In Vizard, the origin of the coordinate system is located at the center of the virtual environment. The positive X-axis extends to the right, the positive Y-axis extends upward, and the positive Z-axis extends outward from the screen. 

The units used in Vizard's coordinate system are in meters. 

These coordinates are specified relative to the parent object's coordinate system, which means that objects can be nested and their coordinates will be adjusted accordingly.

Overall, the Vizard coordinate system works like any other 3D Cartesian coordinate system, with the added capability of being able to manipulate virtual objects in a virtual environment.

For a breakdown of the specific code where the eye tracking coordinates are being set, this is in the “updateGaze” function in the “sightlab” module. Here’s a detailed breakdown: 

def updateGaze():

    gazeMat = eyeTracker.getMatrix()

    gazeMat.postMult(viz.MainView.getMatrix())

    line = gazeMat.getLineForward(1000)

    info = viz.intersect(line.begin, line.end)

    global flag, writeToggle

    gazeTime.updateGazeObject(info.object)

    currentTime = viz.tick() - startTime

    if info.valid:

        data = [currentTime, info.point, viz.MainView.getPosition(), flag]

        objects[1].setPosition(info.point)

    else:

        fake_info = [0.00, 0.00, 0.00]

        data = [currentTime, fake_info, viz.MainView.getPosition(), flag]

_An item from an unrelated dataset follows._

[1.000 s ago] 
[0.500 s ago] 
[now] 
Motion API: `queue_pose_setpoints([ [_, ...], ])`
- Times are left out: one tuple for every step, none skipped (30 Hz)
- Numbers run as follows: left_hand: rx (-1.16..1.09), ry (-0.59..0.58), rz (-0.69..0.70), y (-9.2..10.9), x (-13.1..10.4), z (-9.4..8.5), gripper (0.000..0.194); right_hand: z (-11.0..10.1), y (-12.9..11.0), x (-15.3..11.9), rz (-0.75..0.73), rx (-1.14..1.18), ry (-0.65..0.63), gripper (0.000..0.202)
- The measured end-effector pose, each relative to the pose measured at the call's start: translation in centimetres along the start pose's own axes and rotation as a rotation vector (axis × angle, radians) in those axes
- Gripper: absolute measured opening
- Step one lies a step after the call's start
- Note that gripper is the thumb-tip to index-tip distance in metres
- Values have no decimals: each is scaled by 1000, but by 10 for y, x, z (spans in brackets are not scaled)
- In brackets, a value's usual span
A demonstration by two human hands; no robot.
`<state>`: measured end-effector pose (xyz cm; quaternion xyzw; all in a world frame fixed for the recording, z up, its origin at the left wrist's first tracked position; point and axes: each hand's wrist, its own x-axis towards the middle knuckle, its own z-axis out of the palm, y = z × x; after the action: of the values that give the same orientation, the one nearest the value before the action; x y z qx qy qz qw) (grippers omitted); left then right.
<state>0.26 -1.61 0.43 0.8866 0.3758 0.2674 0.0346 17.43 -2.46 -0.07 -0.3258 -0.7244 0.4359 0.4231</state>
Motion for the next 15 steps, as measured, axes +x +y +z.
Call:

Here's a breakdown of what the code is doing:

1. The function first gets the matrix (a 4x4 transformation matrix) of the eye-tracking device using the getMatrix() method of the eyeTracker object. This matrix represents the current position and orientation of the eye-tracking device in the virtual environment.

2. The matrix of the MainView object (which represents the camera view of the user) is then multiplied with the eye tracker's matrix using the postMult() method. This combines the two matrices to create a new matrix that represents the position and orientation of the user's gaze in the virtual environment.

3. A line is then created using the getLineForward() method of the gaze matrix. This line represents the direction that the user is looking in.

4. The intersect() method is used to find the point where the gaze line intersects with any objects in the virtual environment. This information is stored in the info variable.

5. The gazeTime.updateGazeObject() method is called to update the position of a virtual object that represents the user's gaze in the virtual environment.

6. The currentTime variable is set to the difference between the current simulation time and the startTime variable.

7. If the gaze line intersects with an object in the virtual environment (info.valid == True), the position of the object at index 1 in the objects list is set to the intersection point using the setPosition() method. The data variable is set to a list of the current time, the intersection point, the position of the MainView object, and the values of the flag and writeToggle global variables.

8. If the gaze line does not intersect with any objects in the virtual environment (info.valid == False), a fake intersection point is created and the data variable is set to a list of the current time, the fake intersection point, the position of the MainView object, and the values of the flag and writeToggle global variables.